> _Work instruction_
Your answer should be an exact copy of the lines from the start of the entries to the line containing "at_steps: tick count", both included.
>>
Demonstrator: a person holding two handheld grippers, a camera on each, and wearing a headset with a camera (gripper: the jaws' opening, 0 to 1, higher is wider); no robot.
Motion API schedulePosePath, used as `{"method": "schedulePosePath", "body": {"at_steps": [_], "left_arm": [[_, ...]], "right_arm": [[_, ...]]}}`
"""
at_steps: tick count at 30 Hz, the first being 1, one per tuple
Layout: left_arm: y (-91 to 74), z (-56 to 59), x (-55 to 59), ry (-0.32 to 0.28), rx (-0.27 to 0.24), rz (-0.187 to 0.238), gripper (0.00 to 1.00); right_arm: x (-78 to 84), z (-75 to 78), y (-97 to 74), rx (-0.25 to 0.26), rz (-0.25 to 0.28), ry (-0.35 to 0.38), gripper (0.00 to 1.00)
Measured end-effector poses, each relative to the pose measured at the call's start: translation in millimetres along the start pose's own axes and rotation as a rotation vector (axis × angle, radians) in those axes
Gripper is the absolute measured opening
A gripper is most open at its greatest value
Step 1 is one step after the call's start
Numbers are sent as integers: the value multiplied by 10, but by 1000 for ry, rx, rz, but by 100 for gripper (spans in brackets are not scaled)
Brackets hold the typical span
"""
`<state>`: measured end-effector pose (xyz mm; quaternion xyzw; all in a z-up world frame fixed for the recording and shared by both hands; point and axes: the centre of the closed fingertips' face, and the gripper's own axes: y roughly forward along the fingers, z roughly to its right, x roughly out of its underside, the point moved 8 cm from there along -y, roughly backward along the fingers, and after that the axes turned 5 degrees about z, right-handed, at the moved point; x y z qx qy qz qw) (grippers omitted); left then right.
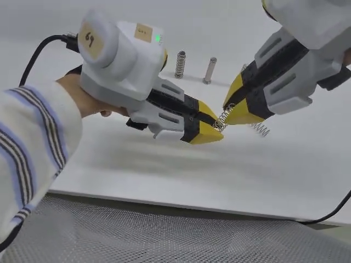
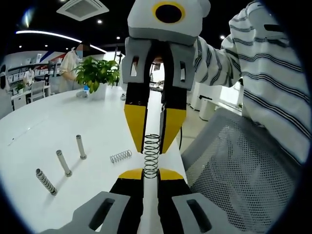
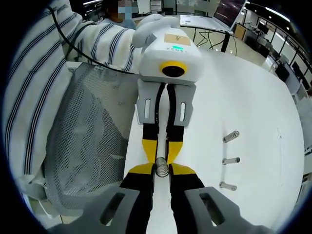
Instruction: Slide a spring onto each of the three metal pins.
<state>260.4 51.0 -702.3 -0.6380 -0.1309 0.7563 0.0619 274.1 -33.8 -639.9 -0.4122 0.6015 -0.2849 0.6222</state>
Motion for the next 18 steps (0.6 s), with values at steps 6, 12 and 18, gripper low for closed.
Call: {"method": "schedulePosePath", "body": {"at_steps": [6, 12, 18], "left_arm": [[1, -3, -50, 5, -2, 17, 2], [-19, -18, -88, 16, -7, 23, 2], [-29, -17, -106, 37, -8, 5, 2]], "right_arm": [[15, 9, 32, -5, -22, -10, 9], [15, 18, 50, -9, -23, -5, 9], [12, 9, 73, -15, -36, -19, 9]]}}
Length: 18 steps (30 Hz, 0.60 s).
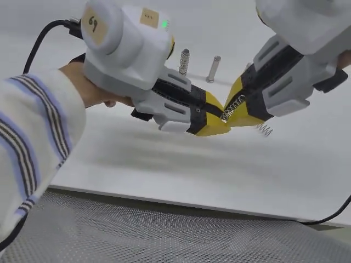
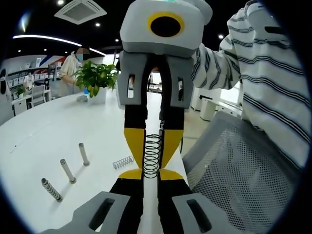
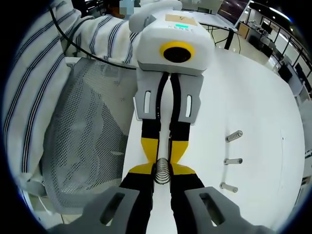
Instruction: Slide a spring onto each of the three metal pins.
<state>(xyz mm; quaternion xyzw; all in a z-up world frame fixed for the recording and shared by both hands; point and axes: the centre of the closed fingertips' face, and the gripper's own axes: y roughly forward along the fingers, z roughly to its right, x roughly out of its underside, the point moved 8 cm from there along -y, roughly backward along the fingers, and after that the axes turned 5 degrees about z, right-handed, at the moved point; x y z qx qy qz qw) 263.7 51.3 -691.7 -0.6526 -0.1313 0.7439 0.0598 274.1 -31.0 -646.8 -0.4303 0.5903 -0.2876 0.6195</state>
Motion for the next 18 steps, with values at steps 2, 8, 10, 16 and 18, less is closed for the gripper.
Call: {"method": "schedulePosePath", "body": {"at_steps": [2, 8, 10, 16, 18], "left_arm": [[-4, 3, 3, 5, 3, -8, 2], [-12, -21, 10, -19, -9, -4, 2], [-12, -28, 10, -10, -11, 0, 2], [2, -25, -19, 7, -31, -5, 2], [-3, -22, -26, 4, -36, -4, 3]], "right_arm": [[1, -1, 5, -4, 1, -1, 9], [7, 14, 3, 16, 11, 3, 8], [8, 16, -1, 23, 13, 11, 8], [0, 36, -7, 44, 18, 13, 8], [-6, 44, -10, 46, 25, 23, 8]]}}
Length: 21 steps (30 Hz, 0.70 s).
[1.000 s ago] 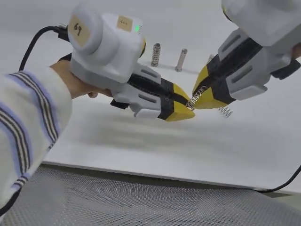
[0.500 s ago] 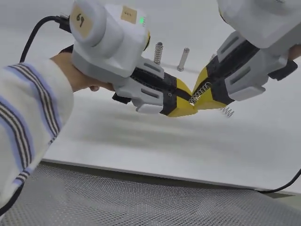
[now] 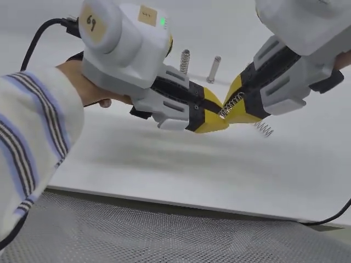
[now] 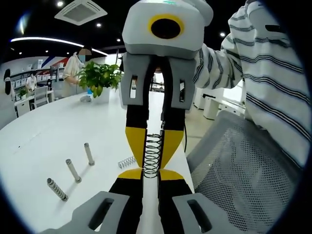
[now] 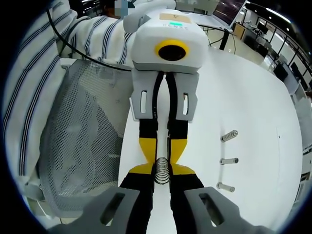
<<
> _Response to the task_
Demonstrator: a person holding two handheld grippers, a camera on each, and wearing a headset with a camera (gripper: the jaws' opening, 0 to 1, higher is wider); no robot.
Motion API schedulePosePath, used as `{"method": "schedulePosePath", "body": {"at_steps": [_], "left_arm": [[_, ...]], "right_arm": [[_, ...]]}}`
"""
at_steps: tick count at 30 Hz, the first being 1, one per tuple

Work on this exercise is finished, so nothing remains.